▶ _EXERCISE DETAILS_
Before you return the lines below, strip out any images and keep every word as written.
· · · · · · ·
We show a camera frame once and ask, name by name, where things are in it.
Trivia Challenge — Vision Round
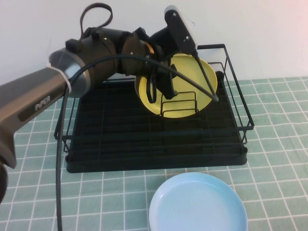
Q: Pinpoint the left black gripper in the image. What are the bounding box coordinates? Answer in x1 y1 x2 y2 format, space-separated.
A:
137 26 180 100

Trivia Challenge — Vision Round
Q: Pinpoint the black dish drying rack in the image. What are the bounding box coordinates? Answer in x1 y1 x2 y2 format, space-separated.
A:
65 77 248 173

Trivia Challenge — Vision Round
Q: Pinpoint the yellow round plate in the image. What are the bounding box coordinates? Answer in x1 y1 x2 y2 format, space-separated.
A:
134 53 218 119

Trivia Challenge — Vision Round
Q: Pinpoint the green white checked tablecloth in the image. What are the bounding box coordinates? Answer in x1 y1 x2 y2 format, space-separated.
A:
0 76 308 231

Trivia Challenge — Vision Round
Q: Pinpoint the light blue round plate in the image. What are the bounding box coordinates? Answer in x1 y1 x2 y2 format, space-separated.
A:
148 172 248 231

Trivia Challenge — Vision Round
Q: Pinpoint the long black camera cable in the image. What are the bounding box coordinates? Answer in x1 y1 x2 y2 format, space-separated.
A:
55 53 219 231

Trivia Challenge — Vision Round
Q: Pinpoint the black strap loop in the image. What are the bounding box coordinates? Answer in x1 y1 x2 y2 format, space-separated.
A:
78 2 113 40

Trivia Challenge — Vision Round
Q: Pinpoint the white zip tie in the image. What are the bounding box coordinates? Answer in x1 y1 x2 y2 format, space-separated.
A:
47 64 73 93

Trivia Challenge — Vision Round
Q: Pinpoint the thin black cable loop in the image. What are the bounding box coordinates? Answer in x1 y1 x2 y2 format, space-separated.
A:
145 72 157 103

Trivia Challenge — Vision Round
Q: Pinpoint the black wire dish rack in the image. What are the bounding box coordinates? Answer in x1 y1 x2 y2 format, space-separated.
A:
54 44 255 153

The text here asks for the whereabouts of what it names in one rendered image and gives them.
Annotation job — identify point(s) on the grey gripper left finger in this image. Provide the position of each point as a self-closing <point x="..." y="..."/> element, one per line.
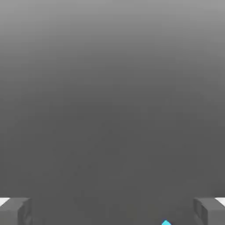
<point x="12" y="211"/>

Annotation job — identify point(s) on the large cyan box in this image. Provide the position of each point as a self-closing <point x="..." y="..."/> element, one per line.
<point x="166" y="223"/>

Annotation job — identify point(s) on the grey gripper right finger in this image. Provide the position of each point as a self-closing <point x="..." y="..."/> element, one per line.
<point x="211" y="211"/>

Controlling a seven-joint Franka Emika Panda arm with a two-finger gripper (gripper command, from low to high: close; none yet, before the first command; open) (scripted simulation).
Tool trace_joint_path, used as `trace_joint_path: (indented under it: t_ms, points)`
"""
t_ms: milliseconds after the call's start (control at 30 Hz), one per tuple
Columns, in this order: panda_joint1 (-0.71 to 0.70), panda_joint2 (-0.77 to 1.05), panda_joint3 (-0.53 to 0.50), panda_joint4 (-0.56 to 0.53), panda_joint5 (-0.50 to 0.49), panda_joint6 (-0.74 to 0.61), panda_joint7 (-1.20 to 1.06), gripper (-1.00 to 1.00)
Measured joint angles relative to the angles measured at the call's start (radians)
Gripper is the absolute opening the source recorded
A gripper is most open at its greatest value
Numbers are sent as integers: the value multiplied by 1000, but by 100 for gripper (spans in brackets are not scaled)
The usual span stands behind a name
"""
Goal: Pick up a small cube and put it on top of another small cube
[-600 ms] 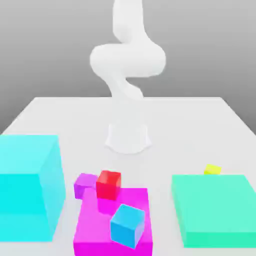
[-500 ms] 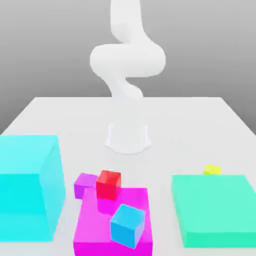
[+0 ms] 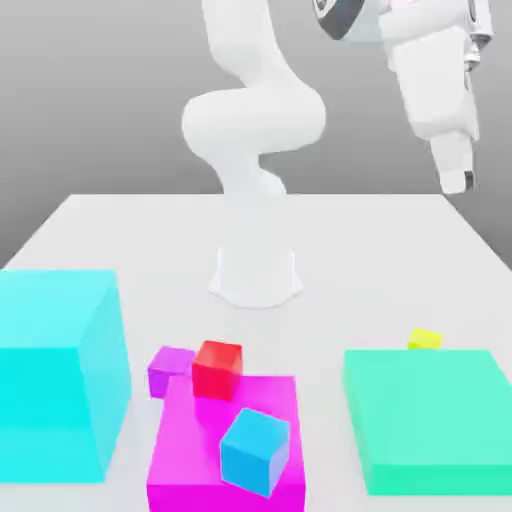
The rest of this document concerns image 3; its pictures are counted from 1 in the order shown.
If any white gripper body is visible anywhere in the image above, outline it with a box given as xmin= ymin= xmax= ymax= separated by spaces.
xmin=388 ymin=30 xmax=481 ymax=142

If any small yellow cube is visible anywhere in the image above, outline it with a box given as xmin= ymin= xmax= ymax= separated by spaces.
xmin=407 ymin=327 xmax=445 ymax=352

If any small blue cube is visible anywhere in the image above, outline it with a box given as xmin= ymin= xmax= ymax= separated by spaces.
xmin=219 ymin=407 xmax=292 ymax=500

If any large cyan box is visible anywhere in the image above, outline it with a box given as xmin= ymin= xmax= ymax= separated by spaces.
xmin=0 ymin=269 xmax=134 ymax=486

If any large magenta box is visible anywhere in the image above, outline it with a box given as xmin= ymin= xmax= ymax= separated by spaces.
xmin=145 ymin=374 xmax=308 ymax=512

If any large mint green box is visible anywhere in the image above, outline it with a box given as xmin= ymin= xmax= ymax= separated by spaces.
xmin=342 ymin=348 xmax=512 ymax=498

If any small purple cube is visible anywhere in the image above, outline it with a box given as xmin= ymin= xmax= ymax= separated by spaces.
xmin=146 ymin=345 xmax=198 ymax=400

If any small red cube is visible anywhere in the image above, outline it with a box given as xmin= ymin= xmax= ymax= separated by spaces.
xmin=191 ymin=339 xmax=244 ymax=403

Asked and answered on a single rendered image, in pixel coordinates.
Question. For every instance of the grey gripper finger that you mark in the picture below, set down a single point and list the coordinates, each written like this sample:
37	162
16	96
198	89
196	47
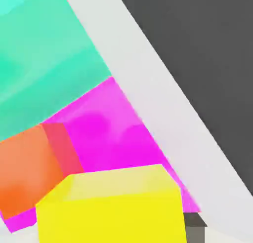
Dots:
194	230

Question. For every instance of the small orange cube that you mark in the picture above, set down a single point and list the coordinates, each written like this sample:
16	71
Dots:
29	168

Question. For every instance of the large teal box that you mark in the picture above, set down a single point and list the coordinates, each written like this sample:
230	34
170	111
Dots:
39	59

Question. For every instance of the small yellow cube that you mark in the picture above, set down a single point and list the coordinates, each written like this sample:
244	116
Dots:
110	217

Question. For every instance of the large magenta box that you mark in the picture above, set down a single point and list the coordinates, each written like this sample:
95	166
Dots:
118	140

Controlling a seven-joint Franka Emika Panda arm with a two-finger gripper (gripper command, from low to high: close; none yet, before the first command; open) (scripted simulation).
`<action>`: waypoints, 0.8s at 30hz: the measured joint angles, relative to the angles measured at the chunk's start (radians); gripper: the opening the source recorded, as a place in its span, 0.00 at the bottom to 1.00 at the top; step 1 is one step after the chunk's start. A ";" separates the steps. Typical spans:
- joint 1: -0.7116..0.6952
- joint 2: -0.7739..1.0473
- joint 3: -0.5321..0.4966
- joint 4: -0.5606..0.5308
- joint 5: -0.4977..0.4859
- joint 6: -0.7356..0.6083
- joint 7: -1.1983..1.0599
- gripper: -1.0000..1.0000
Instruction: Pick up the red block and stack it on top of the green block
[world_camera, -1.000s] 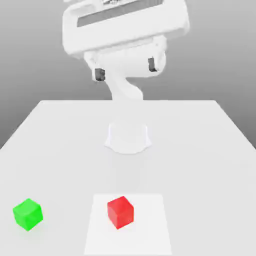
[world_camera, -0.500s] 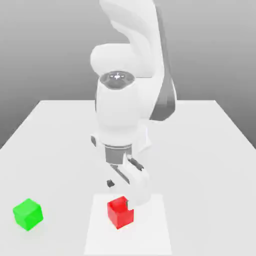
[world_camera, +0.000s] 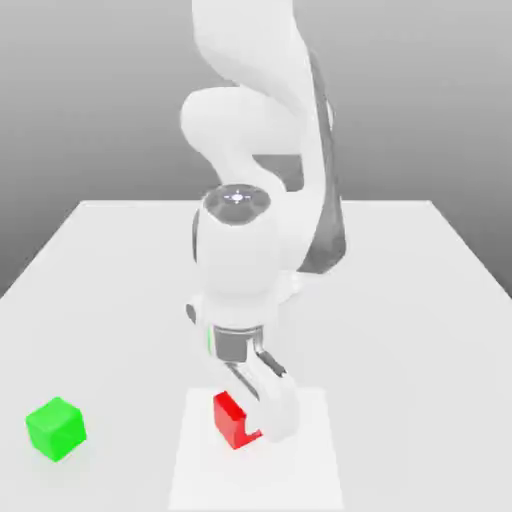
· · · · · · ·
▶ _RESULT_
We show a camera frame once and ask, name by name, where things are in it.
Trivia Challenge — Vision Round
Q: Pinpoint the left black gripper in the image. What are the bounding box coordinates? Answer in x1 y1 x2 y2 format, space-separated.
A:
137 26 180 100

Trivia Challenge — Vision Round
Q: Pinpoint the black dish drying rack in the image. What are the bounding box coordinates? Answer in x1 y1 x2 y2 format, space-separated.
A:
65 77 248 173

Trivia Challenge — Vision Round
Q: Pinpoint the yellow round plate in the image. What are the bounding box coordinates? Answer in x1 y1 x2 y2 format, space-separated.
A:
134 53 218 119

Trivia Challenge — Vision Round
Q: Pinpoint the green white checked tablecloth in the image. What are the bounding box coordinates? Answer in x1 y1 x2 y2 format, space-separated.
A:
0 76 308 231

Trivia Challenge — Vision Round
Q: Pinpoint the light blue round plate in the image. What are the bounding box coordinates? Answer in x1 y1 x2 y2 format, space-separated.
A:
148 172 248 231

Trivia Challenge — Vision Round
Q: Pinpoint the long black camera cable in the image. What are the bounding box coordinates? Answer in x1 y1 x2 y2 format, space-separated.
A:
55 53 219 231

Trivia Challenge — Vision Round
Q: Pinpoint the black strap loop in the image. What are the bounding box coordinates? Answer in x1 y1 x2 y2 format, space-separated.
A:
78 2 113 40

Trivia Challenge — Vision Round
Q: Pinpoint the white zip tie in the image. What are the bounding box coordinates? Answer in x1 y1 x2 y2 format, space-separated.
A:
47 64 73 93

Trivia Challenge — Vision Round
Q: Pinpoint the thin black cable loop in the image. What are the bounding box coordinates? Answer in x1 y1 x2 y2 format, space-separated.
A:
145 72 157 103

Trivia Challenge — Vision Round
Q: Pinpoint the black wire dish rack in the image. What are the bounding box coordinates? Answer in x1 y1 x2 y2 format, space-separated.
A:
54 44 255 153

The text here asks for the whereabouts of what it names in one rendered image and gives them.
Annotation job — identify point(s) on the grey gripper left finger in this image. Provide the position of each point as a self-closing <point x="..." y="..."/> element, one per line.
<point x="12" y="211"/>

Annotation job — identify point(s) on the large cyan box in this image. Provide the position of each point as a self-closing <point x="..." y="..."/> element, one per line.
<point x="166" y="223"/>

Annotation job — identify point(s) on the grey gripper right finger in this image. Provide the position of each point as a self-closing <point x="..." y="..."/> element, one per line.
<point x="211" y="211"/>

Controlling a seven-joint Franka Emika Panda arm with a two-finger gripper (gripper command, from low to high: close; none yet, before the first command; open) (scripted simulation).
Tool trace_joint_path, used as `trace_joint_path: (indented under it: t_ms, points)`
"""
t_ms: milliseconds after the call's start (control at 30 Hz), one per tuple
Columns, in this order: panda_joint1 (-0.71 to 0.70), panda_joint2 (-0.77 to 1.05), panda_joint3 (-0.53 to 0.50), panda_joint4 (-0.56 to 0.53), panda_joint5 (-0.50 to 0.49), panda_joint6 (-0.74 to 0.61), panda_joint7 (-1.20 to 1.06), gripper (-1.00 to 1.00)
Measured joint angles relative to the angles measured at the call's start (radians)
Gripper is the absolute opening the source recorded
A gripper is most open at its greatest value
Numbers are sent as integers: the value multiplied by 1000, but by 100 for gripper (spans in brackets are not scaled)
The usual span stands behind a name
"""
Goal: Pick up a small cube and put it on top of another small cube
[-600 ms] 
[-500 ms] 
[+0 ms] 
The rest of this document concerns image 3; its pictures are counted from 1 in the order shown.
If any white gripper body is visible anywhere in the image above, outline it with a box given as xmin= ymin= xmax= ymax= separated by spaces.
xmin=388 ymin=30 xmax=481 ymax=142

If any small yellow cube is visible anywhere in the image above, outline it with a box given as xmin= ymin= xmax= ymax= separated by spaces.
xmin=407 ymin=327 xmax=445 ymax=352

If any small blue cube is visible anywhere in the image above, outline it with a box given as xmin= ymin= xmax= ymax= separated by spaces.
xmin=219 ymin=407 xmax=292 ymax=500

If any large cyan box is visible anywhere in the image above, outline it with a box given as xmin= ymin= xmax= ymax= separated by spaces.
xmin=0 ymin=269 xmax=134 ymax=486

If any large magenta box is visible anywhere in the image above, outline it with a box given as xmin= ymin= xmax= ymax= separated by spaces.
xmin=145 ymin=374 xmax=308 ymax=512

If any large mint green box is visible anywhere in the image above, outline it with a box given as xmin= ymin= xmax= ymax= separated by spaces.
xmin=342 ymin=348 xmax=512 ymax=498

If any small purple cube is visible anywhere in the image above, outline it with a box given as xmin= ymin= xmax= ymax= separated by spaces.
xmin=146 ymin=345 xmax=198 ymax=400

If any small red cube is visible anywhere in the image above, outline it with a box given as xmin= ymin= xmax= ymax= separated by spaces.
xmin=191 ymin=339 xmax=244 ymax=403

Asked and answered on a single rendered image, in pixel coordinates.
Question. For every instance of the grey gripper finger that you mark in the picture below, set down a single point and list the coordinates, each written like this sample:
37	162
16	96
198	89
196	47
Dots:
194	230

Question. For every instance of the small orange cube that you mark in the picture above, set down a single point and list the coordinates, each written like this sample:
16	71
Dots:
29	168

Question. For every instance of the large teal box that you mark in the picture above, set down a single point and list the coordinates, each written like this sample:
230	34
170	111
Dots:
39	59

Question. For every instance of the small yellow cube that you mark in the picture above, set down a single point and list the coordinates, each written like this sample:
244	116
Dots:
110	217

Question. For every instance of the large magenta box that you mark in the picture above, set down a single point and list the coordinates, each written like this sample:
95	166
Dots:
118	140

Controlling a seven-joint Franka Emika Panda arm with a two-finger gripper (gripper command, from low to high: close; none yet, before the first command; open) (scripted simulation).
`<action>`: waypoints, 0.8s at 30hz: the measured joint angles, relative to the angles measured at the chunk's start (radians); gripper: the opening the source recorded, as a place in its span, 0.00 at the bottom to 1.00 at the top; step 1 is one step after the chunk's start. A ";" separates the steps. Typical spans:
- joint 1: -0.7116..0.6952
- joint 2: -0.7739..1.0473
- joint 3: -0.5321..0.4966
- joint 4: -0.5606..0.5308
- joint 5: -0.4977..0.4859
- joint 6: -0.7356..0.6083
- joint 7: -1.1983..1.0599
- gripper: -1.0000..1.0000
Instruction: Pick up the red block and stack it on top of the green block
[world_camera, -1.000s] 
[world_camera, -0.500s] 
[world_camera, +0.000s] 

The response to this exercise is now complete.